Los imanes se pueden clasificar, sobre todo, por su origen y por el material con que están hechos.

Según su origen

  • Imanes naturales: Son minerales como la magnetita que ya presentan magnetismo de forma espontánea (también la Tierra se comporta como un gran imán natural).
  • Imanes artificiales permanentes: Son fabricados por el ser humano y mantienen su magnetismo durante mucho tiempo (por ejemplo, imanes de neodimio o ferrita).
  • Imanes artificiales temporales o electroimanes: Solo son imanes mientras pasa corriente eléctrica por ellos (como los usados en grúas de chatarra o cerraduras magnéticas).
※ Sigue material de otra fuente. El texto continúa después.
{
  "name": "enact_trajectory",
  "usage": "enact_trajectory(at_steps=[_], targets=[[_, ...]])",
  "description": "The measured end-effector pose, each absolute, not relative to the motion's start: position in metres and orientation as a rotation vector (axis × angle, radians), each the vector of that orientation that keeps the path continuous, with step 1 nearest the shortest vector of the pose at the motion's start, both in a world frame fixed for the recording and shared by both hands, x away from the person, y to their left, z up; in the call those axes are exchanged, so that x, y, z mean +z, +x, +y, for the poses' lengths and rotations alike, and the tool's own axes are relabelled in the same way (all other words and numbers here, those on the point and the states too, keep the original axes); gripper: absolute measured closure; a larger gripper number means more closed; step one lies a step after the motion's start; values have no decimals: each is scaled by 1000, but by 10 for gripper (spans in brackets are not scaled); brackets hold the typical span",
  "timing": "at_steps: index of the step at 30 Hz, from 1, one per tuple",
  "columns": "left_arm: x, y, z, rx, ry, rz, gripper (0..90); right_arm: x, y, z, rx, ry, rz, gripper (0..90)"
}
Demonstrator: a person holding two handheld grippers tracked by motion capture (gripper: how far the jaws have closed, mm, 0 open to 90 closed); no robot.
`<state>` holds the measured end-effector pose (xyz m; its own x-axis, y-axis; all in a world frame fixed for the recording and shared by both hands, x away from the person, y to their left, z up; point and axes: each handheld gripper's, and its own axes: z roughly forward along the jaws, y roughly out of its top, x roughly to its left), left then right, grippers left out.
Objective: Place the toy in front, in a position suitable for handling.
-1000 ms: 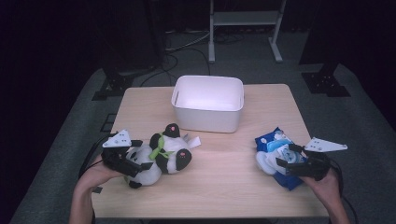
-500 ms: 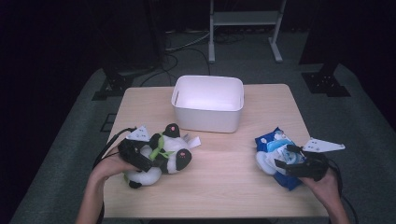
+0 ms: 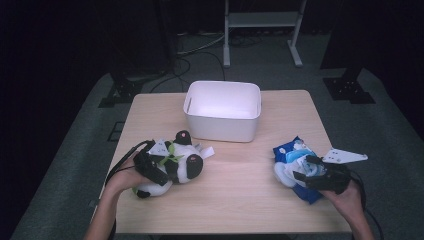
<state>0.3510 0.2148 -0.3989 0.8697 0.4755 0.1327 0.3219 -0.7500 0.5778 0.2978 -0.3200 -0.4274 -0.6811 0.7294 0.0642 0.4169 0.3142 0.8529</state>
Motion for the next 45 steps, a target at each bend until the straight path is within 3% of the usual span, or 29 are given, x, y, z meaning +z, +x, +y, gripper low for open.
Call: enact_trajectory(at_steps=[2, 7, 18, 29, 37, 45], targets=[[-398, 350, 216, 375, 2476, 563, 208, -427, 298, -320, 1311, 1025, 2252, 175], [-395, 346, 214, 381, 2478, 513, 254, -427, 298, -321, 1313, 1031, 2248, 175], [-384, 345, 192, 338, 2442, 362, 463, -426, 298, -325, 1326, 1035, 2232, 175], [-361, 341, 124, 336, 2453, 144, 464, -424, 297, -328, 1343, 1035, 2220, 175], [-380, 336, 84, 252, 2483, 21, 452, -424, 297, -328, 1349, 1033, 2224, 175], [-389, 329, 85, 181, 2430, 88, 345, -424, 297, -323, 1332, 1017, 2251, 175]])
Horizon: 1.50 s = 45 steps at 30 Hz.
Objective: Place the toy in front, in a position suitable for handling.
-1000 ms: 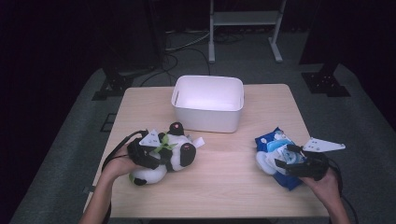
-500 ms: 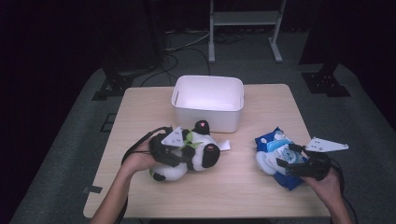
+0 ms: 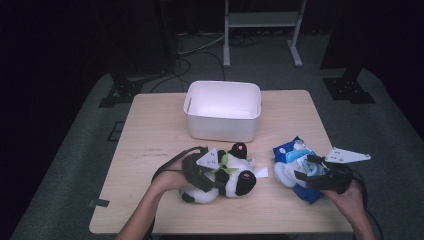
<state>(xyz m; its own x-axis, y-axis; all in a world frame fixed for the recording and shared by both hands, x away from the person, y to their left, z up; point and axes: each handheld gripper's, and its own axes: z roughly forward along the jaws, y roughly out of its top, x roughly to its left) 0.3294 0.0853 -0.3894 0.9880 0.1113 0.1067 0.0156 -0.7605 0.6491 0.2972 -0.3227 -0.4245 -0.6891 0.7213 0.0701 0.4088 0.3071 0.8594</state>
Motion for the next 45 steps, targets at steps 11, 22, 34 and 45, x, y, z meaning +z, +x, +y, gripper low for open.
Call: enact_trajectory(at_steps=[11, 22, 34, 45], targets=[[-382, 326, 104, 164, 2358, 189, 162, -417, 296, -307, 1263, 938, 2336, 188], [-379, 315, 148, 207, 2330, 287, 156, -427, 296, -287, 1047, 845, 2458, 378], [-386, 309, 182, 201, 2285, 394, 120, -422, 319, -301, 908, 1011, 2460, 758], [-393, 313, 194, 169, 2259, 452, 113, -412, 332, -317, 1038, 1178, 2467, 875]])
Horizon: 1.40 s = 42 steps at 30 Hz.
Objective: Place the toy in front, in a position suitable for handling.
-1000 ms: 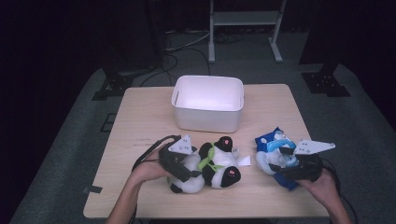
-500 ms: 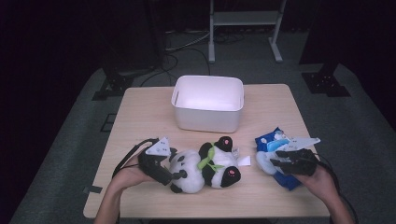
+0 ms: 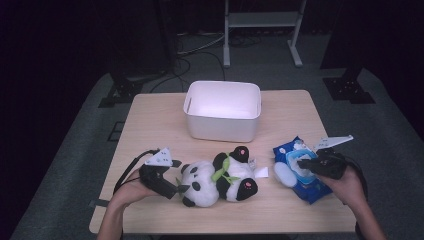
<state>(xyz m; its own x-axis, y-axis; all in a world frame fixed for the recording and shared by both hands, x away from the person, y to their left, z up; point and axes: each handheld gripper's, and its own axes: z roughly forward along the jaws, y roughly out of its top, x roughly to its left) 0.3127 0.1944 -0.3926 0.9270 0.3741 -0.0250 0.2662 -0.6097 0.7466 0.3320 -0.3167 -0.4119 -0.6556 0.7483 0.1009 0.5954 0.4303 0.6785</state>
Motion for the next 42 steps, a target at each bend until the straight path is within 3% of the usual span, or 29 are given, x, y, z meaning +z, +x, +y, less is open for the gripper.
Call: enact_trajectory(at_steps=[6, 12, 23, 42], targets=[[-393, 313, 197, 161, 2254, 460, 113, -398, 336, -319, 1109, 1209, 2467, 879], [-396, 314, 198, 149, 2263, 464, 107, -360, 341, -314, 1212, 1174, 2447, 879], [-400, 316, 199, 127, 2264, 480, 101, -291, 345, -267, 1279, 958, 2487, 875], [-408, 318, 194, 103, 2274, 469, 101, -302, 338, -134, 1308, 611, 2790, 873]])
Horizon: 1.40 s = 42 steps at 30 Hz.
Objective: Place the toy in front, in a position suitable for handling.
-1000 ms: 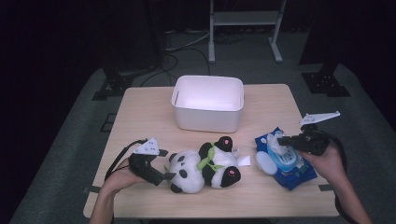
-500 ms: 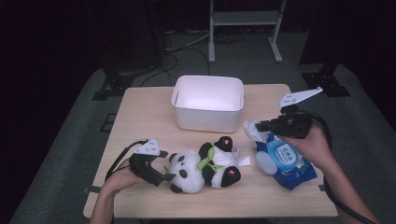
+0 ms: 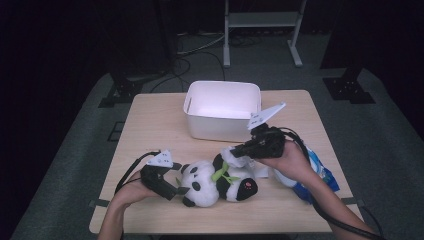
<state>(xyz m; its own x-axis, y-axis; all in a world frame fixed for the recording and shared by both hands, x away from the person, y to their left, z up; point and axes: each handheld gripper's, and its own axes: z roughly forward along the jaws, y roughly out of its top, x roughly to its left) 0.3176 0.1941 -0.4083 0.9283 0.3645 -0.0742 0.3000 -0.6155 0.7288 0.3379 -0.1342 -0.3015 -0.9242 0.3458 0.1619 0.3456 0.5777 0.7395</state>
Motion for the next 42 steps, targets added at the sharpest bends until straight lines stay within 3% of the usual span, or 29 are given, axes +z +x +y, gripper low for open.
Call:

Según el material (imanes permanentes)

  • Imanes de neodimio (NdFeB): Muy potentes y pequeños; se usan en motores eléctricos, discos duros, altavoces y juguetes magnéticos.
  • Imanes de ferrita (cerámicos): Más baratos y resistentes a la corrosión, típicos en imanes de nevera y dispositivos de cierre magnético.
  • Imanes de samario-cobalto (SmCo): Resisten muy bien altas temperaturas y la corrosión, usados en aplicaciones industriales exigentes y en algunos altavoces.
  • Imanes de AlNiCo: Aleación de aluminio, níquel y cobalto; soportan altas temperaturas y se usan en instrumentos de medición, sensores y micrófonos.

Según la forma

  • Imanes de barra, disco, anillo, cilindro, cuadrados o de formas especiales: La forma se elige según la aplicación (sensores, motores, sujeción, cierres, etc.).

En resumen, cuando alguien pregunta “cuáles son los tipos de imanes”, normalmente se refiere a estas tres ideas: naturales/artificiales, permanentes/temporales (electroimanes) y los distintos materiales (neodimio, ferrita, samario-cobalto, AlNiCo).